|May 10, 2012
Dream fades for inland port project
Visitors arriving in Nsanje, the sleepy capital of Malawi’s southernmost district, are greeted by a large yellowing billboard announcing: “The dream becomes reality. Nsanje Port opens October 2010.” But those who go to the port will find little more than a concrete quay with a couple of dozen mooring posts, and a few fishermen manoeuvring crude dug-out canoes through the murky brown waters of the Shire River.
For former President Bingu wa Mutharika, the construction of an inland port at Nsanje meant linking land-locked Malawi with the Indian Ocean port of Chinde, 238 kilometres away in neighbouring Mozambique, through the Shire-Zambezi Waterway project. The aim was to reduce the high costs of importing and exporting goods by road via Malawi’s commercial capital, Blantyre and the Mozambican port city of Beria - a round trip of about 1,200 kilometres.
But Mutharika’s enthusiasm for the project was not matched by his counterpart in Mozambique. As Mutharika presided over the official opening of the port in October 2010, flanked by former Zambian president Rupiah Banda and Zimbabwean president Robert Mugabe, he had to admit to the crowd gathered to witness the arrival of the first barge that the Mozambican government had called for environmental and feasibility studies before it would allow any barges to navigate the Zambezi River portion of the waterway, which flows through its territory.
Since then, the port has sat idle, gradually shedding nuts and bolts to vandals and becoming the focus of increasing resentment from local people promised jobs and development. Nsanje resident Rose Samuel, 32, said the only improvement to the town has been the paving of a 50-km stretch of road linking Nsanje with Bangula, the next town. Much of the remaining 130km of road between Nsanje and Blantyre has yet to be tarred. “There’s no evidence that Nsanje will ever be a big port city,” said Samuel. “We’ve heard that down the river it’s so narrow that a ship can’t pass, so we don’t think [the port] will be in use anytime soon.”
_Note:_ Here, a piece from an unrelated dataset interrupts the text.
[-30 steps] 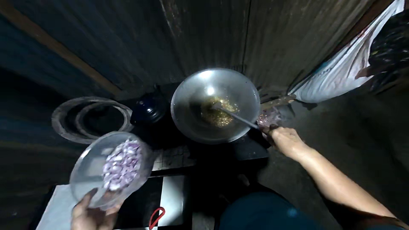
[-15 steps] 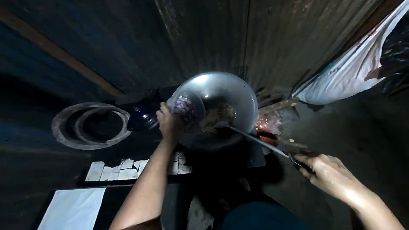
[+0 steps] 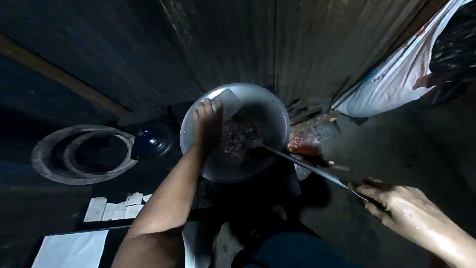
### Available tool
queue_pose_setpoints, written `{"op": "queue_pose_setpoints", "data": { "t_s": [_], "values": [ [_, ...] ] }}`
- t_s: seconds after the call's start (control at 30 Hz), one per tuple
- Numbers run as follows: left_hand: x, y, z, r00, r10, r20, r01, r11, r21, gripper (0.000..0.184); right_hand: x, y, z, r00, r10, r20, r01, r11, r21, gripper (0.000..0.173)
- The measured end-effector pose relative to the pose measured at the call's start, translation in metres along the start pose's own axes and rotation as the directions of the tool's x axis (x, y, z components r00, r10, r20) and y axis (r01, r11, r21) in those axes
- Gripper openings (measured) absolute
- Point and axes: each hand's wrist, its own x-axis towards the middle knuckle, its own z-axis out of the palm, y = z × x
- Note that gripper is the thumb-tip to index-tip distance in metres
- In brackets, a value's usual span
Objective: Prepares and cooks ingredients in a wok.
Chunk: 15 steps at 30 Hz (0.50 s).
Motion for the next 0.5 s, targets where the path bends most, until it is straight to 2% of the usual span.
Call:
{"op": "queue_pose_setpoints", "data": {
  "t_s": [0.07,0.1,0.17,0.23,0.3,0.37,0.5],
  "values": [
    [0.004,-0.006,-0.004,0.987,-0.04,-0.157,0.039,0.999,-0.013,0.055,-0.006,0.005,-0.013,0.999,0.015,0.031,-0.016,1.0,0.02,0.042],
    [0.005,-0.007,-0.007,0.982,-0.037,-0.186,0.036,0.999,-0.012,0.055,-0.009,0.005,-0.019,0.998,0.031,0.058,-0.032,0.999,0.028,0.042],
    [0.002,-0.006,-0.008,0.996,0.018,-0.084,-0.02,1.0,-0.013,0.049,-0.011,0.0,-0.025,0.994,0.047,0.095,-0.049,0.999,0.013,0.044],
    [-0.001,-0.009,-0.006,0.998,0.055,-0.023,-0.055,0.998,0.016,0.049,0.0,-0.011,-0.011,0.995,0.054,0.089,-0.051,0.998,-0.034,0.045],
    [0.001,-0.01,-0.018,0.997,-0.044,-0.055,0.045,0.999,0.001,0.052,0.016,-0.026,0.018,0.99,0.086,0.112,-0.082,0.996,-0.045,0.04],
    [0.0,-0.015,-0.028,0.976,-0.179,-0.121,0.168,0.982,-0.09,0.061,0.023,-0.037,0.043,0.989,0.105,0.109,-0.102,0.994,-0.034,0.035],
    [-0.014,-0.043,-0.005,0.957,-0.287,-0.032,0.278,0.947,-0.163,0.063,-0.003,-0.041,0.036,0.991,0.123,0.053,-0.125,0.991,0.037,0.036]
  ]
}}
Samuel has more reason to be bitter than most. Her family was among about 300 that used to farm land now occupied by the port. In early 2010 the government communicated through the local Traditional Authority [the chief], that the land was needed for the port and families would be compensated according to the size of their plot. “Those families affected had to uproot maize that was already planted,” said Samuel. “Some were old people who left crying - that was their only source of income.” Samuel’s family received a mere 5,000 kwacha (US$20) for one hectare of ancestral land, for which they had no title deeds. Her family now survive by doing piece-work and renting a small plot of land to grow food. “The weather here is bad always, and most of the time we live on potatoes. By the river it was wetter and the soil was better,” she said. Many others have yet to receive anything. “People are worried that if they can grab land without paying, what will stop them removing more people from the area.”
Her concern is justified. Townspeople have been told by the Traditional Authority not to build any new houses because the land has been earmarked for development, and Nsanje’s District Commissioner, Rodney Simwaka, told IRIN that his office has received 4,000 applications for land from developers who are banking on the port eventually becoming operational. Simwaka said the applications had not yet been processed but village headman Black Richman Khembo told IRIN, “Lots of land has been bought by rich people hoping to make money. So far they are letting people remain on the land, but someday they will probably kick them off.”
Simwaka declined to comment on recent statements by Jerry Jana, Director of Economic Affairs for the People’s Party, Malawi’s new ruling party following Mutharika’s unexpected death in April 2012, that long-term projects like the Nsanje port would be shelved for the time being while the government focused on issues of immediate concern like the country’s crippling shortages of fuel and foreign exchange.